MLIR for Arm SME : Further development suggestions

This thread is here to discuss on suggestions for improving the Arm SME lowering for MLIR. To limit discussions to one topic, as suggested by @banach-space, It is a follow-up of that thread aiming to solve some of Arm SME challenges.
FYI : @MacDue

Extending transform dialect for scalable size

I think it would be nice if we did not have to hardcode the scalable size in the vectorize transformOp depending on the precision.
eg:

// for f32
%tiledmatmul = transform.structured.tile_using_for %matmul [[4], [4], 1] [...]
%vectorized = transform.structured.vectorize %tiledmatmul vector_sizes [[4], [4], 1] [...]
//for f16
%tiledmatmul = transform.structured.tile_using_for %matmul [[8], [8], 1] [...]
%vectorized = transform.structured.vectorize %tiledmatmul vector_sizes [[8], [8], 1]
// And so on for any precision. 

For instance, to be able to get the precision of an op in the payload from the transform sequence, make simple arithmetic computation to get the static scalable size and use it as attribute for tile and vectorize ops. Such suggestions have been discussed at EuroLLVM with @rolfmorel and @ftynse and similarly, an RFC targetting similar features for PDLL has been proposed.

and have something like

// VL can be CSE-ed at compile-time
%p = transform.get_precision_of_op %matmul : index
%VL = arith.divui %registerSize, %p : index
%tiledmatmul = transform.structured.tile_using_for %matmul [[%VL], [%VL], 1] [...]
%vectorized = transform.structured.vectorize %tiledmatmul vector_sizes [[%VL], [%VL], 1]

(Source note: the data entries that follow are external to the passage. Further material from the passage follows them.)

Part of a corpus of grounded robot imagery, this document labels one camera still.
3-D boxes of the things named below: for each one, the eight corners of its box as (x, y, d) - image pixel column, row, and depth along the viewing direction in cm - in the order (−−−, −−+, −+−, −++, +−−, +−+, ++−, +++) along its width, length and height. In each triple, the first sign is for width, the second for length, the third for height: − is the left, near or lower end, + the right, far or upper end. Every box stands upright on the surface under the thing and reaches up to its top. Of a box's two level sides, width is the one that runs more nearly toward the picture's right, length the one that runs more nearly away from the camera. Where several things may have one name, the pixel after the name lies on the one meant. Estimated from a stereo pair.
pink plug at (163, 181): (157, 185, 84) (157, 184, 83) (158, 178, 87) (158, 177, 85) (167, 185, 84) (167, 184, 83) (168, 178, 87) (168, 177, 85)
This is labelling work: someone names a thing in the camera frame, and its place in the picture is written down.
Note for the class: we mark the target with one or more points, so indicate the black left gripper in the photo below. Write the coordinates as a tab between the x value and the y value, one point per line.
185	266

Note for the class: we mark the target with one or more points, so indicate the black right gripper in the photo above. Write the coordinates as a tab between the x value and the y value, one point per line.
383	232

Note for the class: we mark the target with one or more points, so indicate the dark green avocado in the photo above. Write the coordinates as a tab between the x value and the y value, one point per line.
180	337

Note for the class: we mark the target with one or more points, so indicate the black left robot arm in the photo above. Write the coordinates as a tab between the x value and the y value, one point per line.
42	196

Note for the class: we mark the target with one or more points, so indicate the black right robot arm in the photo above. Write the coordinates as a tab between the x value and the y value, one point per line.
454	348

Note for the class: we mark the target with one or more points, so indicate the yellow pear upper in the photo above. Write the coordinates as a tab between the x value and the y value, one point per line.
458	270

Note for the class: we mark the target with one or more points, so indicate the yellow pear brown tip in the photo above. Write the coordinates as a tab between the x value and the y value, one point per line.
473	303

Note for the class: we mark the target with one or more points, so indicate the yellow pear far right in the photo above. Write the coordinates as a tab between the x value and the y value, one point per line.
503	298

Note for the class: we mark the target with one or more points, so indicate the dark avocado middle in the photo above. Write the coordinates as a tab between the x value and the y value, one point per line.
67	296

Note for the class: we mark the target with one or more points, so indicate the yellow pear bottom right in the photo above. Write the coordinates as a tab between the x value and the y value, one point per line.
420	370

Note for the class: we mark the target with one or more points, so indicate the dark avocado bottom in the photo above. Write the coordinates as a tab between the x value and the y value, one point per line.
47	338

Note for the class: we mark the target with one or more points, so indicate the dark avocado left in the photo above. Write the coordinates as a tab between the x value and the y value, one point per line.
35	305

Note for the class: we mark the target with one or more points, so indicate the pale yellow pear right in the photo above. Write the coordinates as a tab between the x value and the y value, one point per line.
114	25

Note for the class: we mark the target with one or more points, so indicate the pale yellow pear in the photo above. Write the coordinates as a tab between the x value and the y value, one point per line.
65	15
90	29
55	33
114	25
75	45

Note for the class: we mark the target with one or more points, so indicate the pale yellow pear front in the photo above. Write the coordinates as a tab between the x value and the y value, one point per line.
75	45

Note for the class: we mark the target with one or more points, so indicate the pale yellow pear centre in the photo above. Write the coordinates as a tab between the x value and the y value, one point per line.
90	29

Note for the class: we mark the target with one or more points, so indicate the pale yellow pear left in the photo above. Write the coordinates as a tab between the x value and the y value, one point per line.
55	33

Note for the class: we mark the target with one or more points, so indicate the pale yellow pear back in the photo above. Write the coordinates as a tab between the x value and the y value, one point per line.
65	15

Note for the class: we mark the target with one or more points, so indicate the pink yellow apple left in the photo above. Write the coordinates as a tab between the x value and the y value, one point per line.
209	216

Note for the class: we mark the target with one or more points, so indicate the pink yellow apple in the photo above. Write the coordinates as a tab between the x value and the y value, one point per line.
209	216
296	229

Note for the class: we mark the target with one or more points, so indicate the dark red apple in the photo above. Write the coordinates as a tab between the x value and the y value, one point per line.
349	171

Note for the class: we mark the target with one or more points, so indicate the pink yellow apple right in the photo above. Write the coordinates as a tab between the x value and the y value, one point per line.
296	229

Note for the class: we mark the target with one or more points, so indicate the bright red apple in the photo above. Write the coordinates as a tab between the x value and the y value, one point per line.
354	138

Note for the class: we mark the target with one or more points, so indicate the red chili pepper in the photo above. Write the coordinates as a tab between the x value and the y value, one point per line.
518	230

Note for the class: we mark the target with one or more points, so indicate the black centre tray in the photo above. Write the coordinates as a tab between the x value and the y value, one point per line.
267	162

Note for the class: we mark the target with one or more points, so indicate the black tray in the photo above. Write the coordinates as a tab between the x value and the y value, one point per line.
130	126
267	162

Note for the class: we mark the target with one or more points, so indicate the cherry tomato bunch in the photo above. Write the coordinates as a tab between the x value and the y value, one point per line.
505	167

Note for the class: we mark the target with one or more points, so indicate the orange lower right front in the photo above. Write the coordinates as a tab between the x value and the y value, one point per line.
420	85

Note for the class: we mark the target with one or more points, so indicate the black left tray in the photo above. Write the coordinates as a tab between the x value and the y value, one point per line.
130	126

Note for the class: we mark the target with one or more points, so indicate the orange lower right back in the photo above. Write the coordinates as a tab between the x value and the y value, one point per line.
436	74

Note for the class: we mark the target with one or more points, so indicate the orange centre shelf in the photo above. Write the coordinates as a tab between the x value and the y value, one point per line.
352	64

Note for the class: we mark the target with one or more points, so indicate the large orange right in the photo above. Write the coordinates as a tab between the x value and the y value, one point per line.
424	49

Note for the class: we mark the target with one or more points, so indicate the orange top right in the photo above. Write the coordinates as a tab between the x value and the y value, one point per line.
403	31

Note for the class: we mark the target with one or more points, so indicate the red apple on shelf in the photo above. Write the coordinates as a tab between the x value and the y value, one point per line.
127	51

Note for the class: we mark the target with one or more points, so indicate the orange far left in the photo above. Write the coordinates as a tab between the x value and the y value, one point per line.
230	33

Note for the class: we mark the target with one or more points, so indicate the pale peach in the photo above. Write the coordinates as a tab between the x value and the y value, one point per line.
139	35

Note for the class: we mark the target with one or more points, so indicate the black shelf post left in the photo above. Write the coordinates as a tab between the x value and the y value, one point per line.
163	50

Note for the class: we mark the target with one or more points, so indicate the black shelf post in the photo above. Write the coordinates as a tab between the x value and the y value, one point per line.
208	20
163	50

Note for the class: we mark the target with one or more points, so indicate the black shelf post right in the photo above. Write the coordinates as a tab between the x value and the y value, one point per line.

Set vscale as constant transform and VLS.

VLS has been a subject discussed upstream. A known value vscale offers more constant propagation possibilities. I would like to propose a transformation setting vscale to a constant value. It is a bit of a weird transformation I agree since we bother to keep all this pipeline VLA but being able to set vscale a constant allows to generate both VLA and VLS as it is currently the case, to generate sme FMOPA, but also allows optimizations such as pipelining the inner loops to fit a fixed tiled size, remove the peeled part of the loop as generated in this usecase , hoisting out transpositions, … I wonder if this transform could be of interest to the community and be an upstream candidate. For now, canonicalize at scf level does not propagate constants enough to get rid of.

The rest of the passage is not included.